Your goal -
All the entries below should be reproduced exactly.

[Stored dataset items]
- - - - -
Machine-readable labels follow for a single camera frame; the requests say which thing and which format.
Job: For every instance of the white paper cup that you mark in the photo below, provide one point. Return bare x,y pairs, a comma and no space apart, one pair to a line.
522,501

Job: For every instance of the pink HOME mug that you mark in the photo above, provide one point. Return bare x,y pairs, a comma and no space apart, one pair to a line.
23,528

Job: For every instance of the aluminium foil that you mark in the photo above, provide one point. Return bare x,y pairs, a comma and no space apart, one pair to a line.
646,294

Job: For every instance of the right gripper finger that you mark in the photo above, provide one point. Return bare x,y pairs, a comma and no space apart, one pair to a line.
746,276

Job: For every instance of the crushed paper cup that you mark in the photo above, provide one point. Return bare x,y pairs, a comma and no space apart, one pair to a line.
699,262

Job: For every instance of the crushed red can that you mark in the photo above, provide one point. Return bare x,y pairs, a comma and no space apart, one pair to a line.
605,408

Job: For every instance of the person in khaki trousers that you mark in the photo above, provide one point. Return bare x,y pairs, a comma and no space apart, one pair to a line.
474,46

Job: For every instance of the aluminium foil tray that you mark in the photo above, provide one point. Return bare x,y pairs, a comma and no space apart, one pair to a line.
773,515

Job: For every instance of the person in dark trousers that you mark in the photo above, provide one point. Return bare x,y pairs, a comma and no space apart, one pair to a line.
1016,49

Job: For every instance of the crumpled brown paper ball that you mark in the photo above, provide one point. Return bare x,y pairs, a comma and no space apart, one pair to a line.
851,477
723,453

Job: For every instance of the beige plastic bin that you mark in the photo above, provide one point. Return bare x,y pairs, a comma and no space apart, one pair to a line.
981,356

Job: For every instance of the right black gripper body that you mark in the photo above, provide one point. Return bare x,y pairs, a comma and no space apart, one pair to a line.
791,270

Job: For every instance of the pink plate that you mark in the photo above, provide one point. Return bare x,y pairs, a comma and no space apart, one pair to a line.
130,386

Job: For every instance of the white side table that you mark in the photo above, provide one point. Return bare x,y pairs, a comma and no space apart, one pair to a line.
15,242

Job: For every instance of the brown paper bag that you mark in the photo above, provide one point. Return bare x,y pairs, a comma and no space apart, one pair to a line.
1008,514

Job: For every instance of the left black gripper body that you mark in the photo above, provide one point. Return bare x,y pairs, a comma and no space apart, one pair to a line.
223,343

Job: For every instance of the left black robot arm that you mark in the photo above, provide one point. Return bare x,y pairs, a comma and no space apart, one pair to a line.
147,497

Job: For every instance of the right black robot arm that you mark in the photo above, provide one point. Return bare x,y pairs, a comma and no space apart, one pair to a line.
- - - - -
Finished exercise -
Machine-readable labels follow for a single camera frame; the requests say which thing and which format.
Job: For every instance of the white paper cup that you mark in the photo below, provide one point. Return bare x,y pairs, a comma and no space apart, one pair to a line.
522,501

Job: For every instance of the pink HOME mug that you mark in the photo above, provide one point. Return bare x,y pairs, a comma and no space apart, one pair to a line.
23,528

Job: For every instance of the aluminium foil that you mark in the photo above, provide one point. Return bare x,y pairs, a comma and no space apart, one pair to a line.
646,294

Job: For every instance of the right gripper finger that you mark in the photo above, provide one point. Return bare x,y pairs, a comma and no space apart, one pair to a line.
746,276

Job: For every instance of the crushed paper cup that you mark in the photo above, provide one point. Return bare x,y pairs, a comma and no space apart, one pair to a line.
699,262

Job: For every instance of the crushed red can that you mark in the photo above, provide one point. Return bare x,y pairs, a comma and no space apart, one pair to a line.
605,408

Job: For every instance of the person in khaki trousers that you mark in the photo above, provide one point. Return bare x,y pairs, a comma and no space apart, one pair to a line.
474,46

Job: For every instance of the aluminium foil tray that you mark in the photo above, provide one point. Return bare x,y pairs, a comma and no space apart, one pair to a line.
773,515

Job: For every instance of the person in dark trousers that you mark in the photo above, provide one point. Return bare x,y pairs, a comma and no space apart, one pair to a line.
1016,49

Job: For every instance of the crumpled brown paper ball that you mark in the photo above, provide one point. Return bare x,y pairs, a comma and no space apart, one pair to a line.
851,477
723,453

Job: For every instance of the beige plastic bin that you mark in the photo above, provide one point. Return bare x,y pairs, a comma and no space apart, one pair to a line.
981,356

Job: For every instance of the right black gripper body that you mark in the photo above, provide one point. Return bare x,y pairs, a comma and no space apart, one pair to a line.
791,270

Job: For every instance of the pink plate that you mark in the photo above, provide one point. Return bare x,y pairs, a comma and no space apart, one pair to a line.
130,386

Job: For every instance of the white side table that you mark in the photo above, provide one point. Return bare x,y pairs, a comma and no space apart, one pair to a line.
15,242

Job: For every instance of the brown paper bag that you mark in the photo above, provide one point. Return bare x,y pairs, a comma and no space apart, one pair to a line.
1008,514

Job: For every instance of the left black gripper body that you mark in the photo above, provide one point. Return bare x,y pairs, a comma and no space apart, one pair to a line.
223,343

Job: For every instance of the left black robot arm that you mark in the photo above, provide one point. Return bare x,y pairs, a comma and no space apart, one pair to a line.
147,497

Job: For every instance of the right black robot arm that you mark in the photo above, provide one point. Return bare x,y pairs, a comma and no space apart, one pair to a line.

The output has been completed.